Saint-Eustache, un panorama de l’art religieux du second Empire

S’exprimant sur l’église Saint-Eustache, Viollet-le-Duc, la qualifiait d’« amas confus de débris empruntés de tous les côtés (…)».
Cet édifice classique, imposant, dans lequel il avait été question, après l’incendie de Notre-Dame, de déplacer les offices de la célèbre cathédrale, date du XIIIe siècle. A l’origine, sur son emplacement actuel, était érigée une petite chapelle placée sous le patronage de Sainte-Agnès. Comme souvent, la population devenant de plus en plus nombreuse, des travaux d’agrandissement furent entrepris, puis l’ensemble fut remplacé au XVIe par un vaste édifice de cent mètres de long, de style gothique flamboyant à l’image de Notre-Dame ou de Saint-Merri, notamment au plan architectural. La première pierre fut posée en 1532 et l’église fut achevée en 1640, plu de 100 ans de travaux entrecoupés de périodes de pauses dues à l’absence de financement mais aussi aux guerres de religion.  Selon les spécialistes l’‘intérieur par sa richesse a des aspects de Renaissance italienne.

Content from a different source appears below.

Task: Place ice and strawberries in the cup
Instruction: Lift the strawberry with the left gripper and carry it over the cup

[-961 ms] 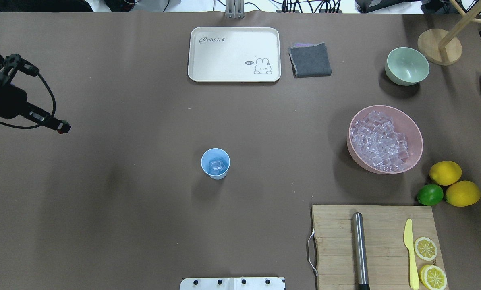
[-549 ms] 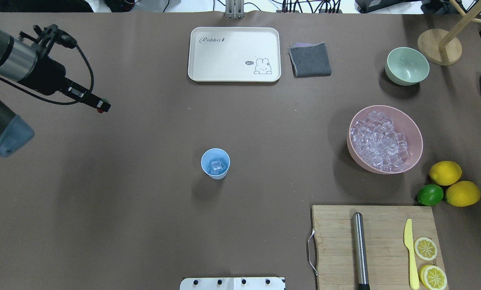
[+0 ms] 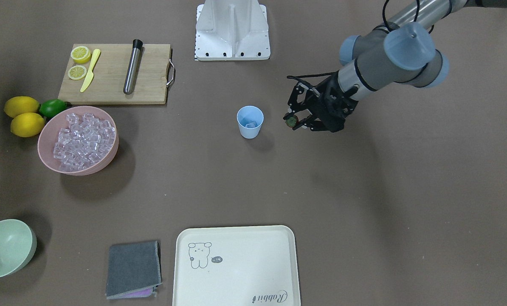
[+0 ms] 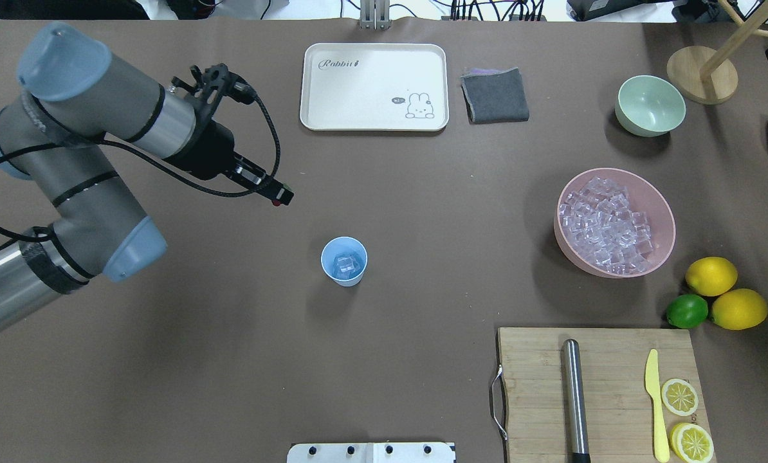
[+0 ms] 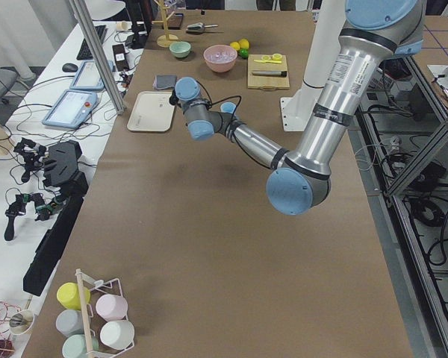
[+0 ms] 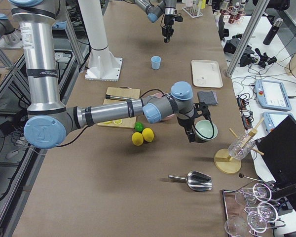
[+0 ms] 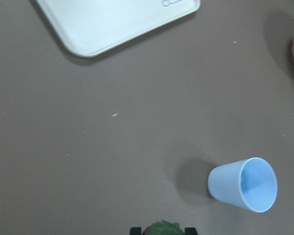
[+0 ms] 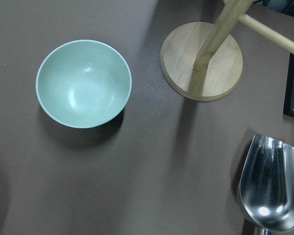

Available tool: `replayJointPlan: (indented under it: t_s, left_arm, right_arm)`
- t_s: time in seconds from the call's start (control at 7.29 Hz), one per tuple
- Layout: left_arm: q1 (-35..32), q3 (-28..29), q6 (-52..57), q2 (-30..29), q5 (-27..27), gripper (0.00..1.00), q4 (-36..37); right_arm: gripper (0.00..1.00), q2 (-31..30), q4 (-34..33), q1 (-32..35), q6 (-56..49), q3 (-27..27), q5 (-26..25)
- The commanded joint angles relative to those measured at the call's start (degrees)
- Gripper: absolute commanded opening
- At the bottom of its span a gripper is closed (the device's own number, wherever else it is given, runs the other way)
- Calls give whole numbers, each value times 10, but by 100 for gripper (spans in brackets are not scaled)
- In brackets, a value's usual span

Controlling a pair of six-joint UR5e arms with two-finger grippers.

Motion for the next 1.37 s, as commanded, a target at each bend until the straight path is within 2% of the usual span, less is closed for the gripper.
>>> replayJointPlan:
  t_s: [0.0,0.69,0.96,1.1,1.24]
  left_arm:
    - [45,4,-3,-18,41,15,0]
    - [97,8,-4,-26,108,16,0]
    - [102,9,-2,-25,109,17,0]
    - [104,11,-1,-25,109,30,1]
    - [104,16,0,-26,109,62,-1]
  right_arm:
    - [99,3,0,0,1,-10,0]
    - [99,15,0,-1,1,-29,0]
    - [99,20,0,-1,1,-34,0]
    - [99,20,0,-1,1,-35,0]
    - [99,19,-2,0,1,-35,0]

La façade n’est pas exceptionnelle car les travaux envisagés dès 1754 pour lui donner un autre lustre n’ont jamais pu être achevés et la Révolution est venue contrarier définitivement ce chantier pourtant placé sous la houlette de Jean Hardouin-Mansart. Lors des événements qui ont suivi 1789, Saint-Eustache est saccagée et transformée en temple de l’Agriculture. Le culte ne reprit qu’en 1803. Un grave incendie endommagea, en 1844, 3 travées, l’église fut restaurée par Victor Baltard. C’est aussi la cause de la présence de nombreuses peintures murales qui ont été alors réalisées. Il en subsiste cependant encore quelques-unes plus anciennes du XVIIème dans 3 chapelles. Toutes ces peintures sont bien visibles car l’église dispose d’une vaste verrière sur 3 niveaux d’élévation du fait de son exceptionnelle hauteur, 33m, les piliers disposant d’une riche décoration sur leur chapiteau.
L’orgue de la tribune, parmi les plus grands de France, est très célèbre. Il fut réalisé par Ducroquet et date de cette époque (1854). Sa dernière restauration a été menée en 1989 par le hollandais Van Den Heuvel. Le buffet très réussi a été exécuté à partir d’un carton de Victor Baltard lorsque l’église fut remeublée.  Le banc d’œuvre exécuté par Pierre Lepautre est l’un des rares exemples à Paris qui date de l’Ancien Régime.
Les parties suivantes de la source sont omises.